Поговорил я еще с дедом и пошел дальше. В другой комнате второй дед. Но этот уже середнячок. В сапогах, волосы под горшок острижены, усы и борода аккуратные. Видно, с хитринкой дедка. Спрашиваю – откуда и зачем. Дед, оказывается, по железке с Вожеги приехал и сразу по двум делам. Во-первых, он посчитал, что на него налог неправильно наложили. Надо 13 рублей 70 копеек, а наложили 15 рублей 90 копеек.

Вот он – середнячок. У него каждая копейка на счету. Он свое хозяйство рачительно ведет и думку думает, как бы в зажиточные выбраться. Во-вторых, дед к «дохтору» приехал: чего-то в пояснице у него, как цепами молотят.

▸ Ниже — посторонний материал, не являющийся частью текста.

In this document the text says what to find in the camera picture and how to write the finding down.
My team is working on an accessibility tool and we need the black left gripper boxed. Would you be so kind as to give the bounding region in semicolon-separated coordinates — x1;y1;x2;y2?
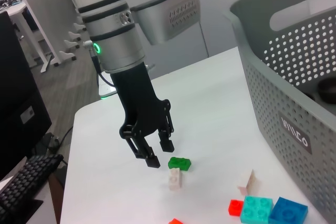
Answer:
109;61;176;169

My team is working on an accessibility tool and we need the white robot base green light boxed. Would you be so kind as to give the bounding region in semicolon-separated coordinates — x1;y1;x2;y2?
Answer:
98;73;118;102

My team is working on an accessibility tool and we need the grey perforated storage basket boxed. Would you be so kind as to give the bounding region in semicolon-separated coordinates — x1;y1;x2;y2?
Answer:
229;0;336;224

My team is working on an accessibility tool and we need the long green toy brick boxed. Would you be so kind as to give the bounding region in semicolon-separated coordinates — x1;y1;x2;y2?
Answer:
167;156;193;173

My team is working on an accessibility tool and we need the translucent white toy brick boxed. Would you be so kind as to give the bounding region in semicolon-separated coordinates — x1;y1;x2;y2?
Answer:
237;168;260;196

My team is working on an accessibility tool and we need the small red toy brick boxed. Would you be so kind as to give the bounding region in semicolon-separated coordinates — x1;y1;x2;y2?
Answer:
227;199;245;217

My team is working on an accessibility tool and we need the teal toy brick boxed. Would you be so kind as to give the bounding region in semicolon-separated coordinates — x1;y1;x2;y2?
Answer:
239;195;275;224

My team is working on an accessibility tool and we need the black keyboard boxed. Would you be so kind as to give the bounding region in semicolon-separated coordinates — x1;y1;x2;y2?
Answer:
0;153;66;224

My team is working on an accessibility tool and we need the black computer monitor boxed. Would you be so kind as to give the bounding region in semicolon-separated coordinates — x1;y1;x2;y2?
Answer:
0;10;53;180

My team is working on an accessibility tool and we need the blue toy brick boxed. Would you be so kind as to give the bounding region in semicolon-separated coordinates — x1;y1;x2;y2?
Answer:
268;196;309;224

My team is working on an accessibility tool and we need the white office desk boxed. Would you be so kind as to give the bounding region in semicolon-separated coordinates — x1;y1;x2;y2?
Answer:
7;0;62;74

Спрашиваю у деда, как в деревне живут. Он мне так отвечает: «Живем – не тужим, бар не хуже; они на охоту, мы на работу; они спать, а мы опять. Они выспятся да за чай, а мы цепами качай».

Я говорю ему: «Что ты, дед! Бар-то ведь давно нету». – «Старые, – говорит, – баре провалились, новые вместо них народились». – «Кто же эти новые баре, дед?» – «Кто, кто? А рабочие, городские, – вот кто». – «Да какие же это баре? Они не меньше тебя работают». – «Говори!.. По восемь-то часов. Разве это работа? А мы от зари до зари».

Чувствуете, товарищи, как кулацкое влияние сказывается? Это кулачок хочет вбить клин между рабочим классом и середняком. А нам середняк вот как нужен.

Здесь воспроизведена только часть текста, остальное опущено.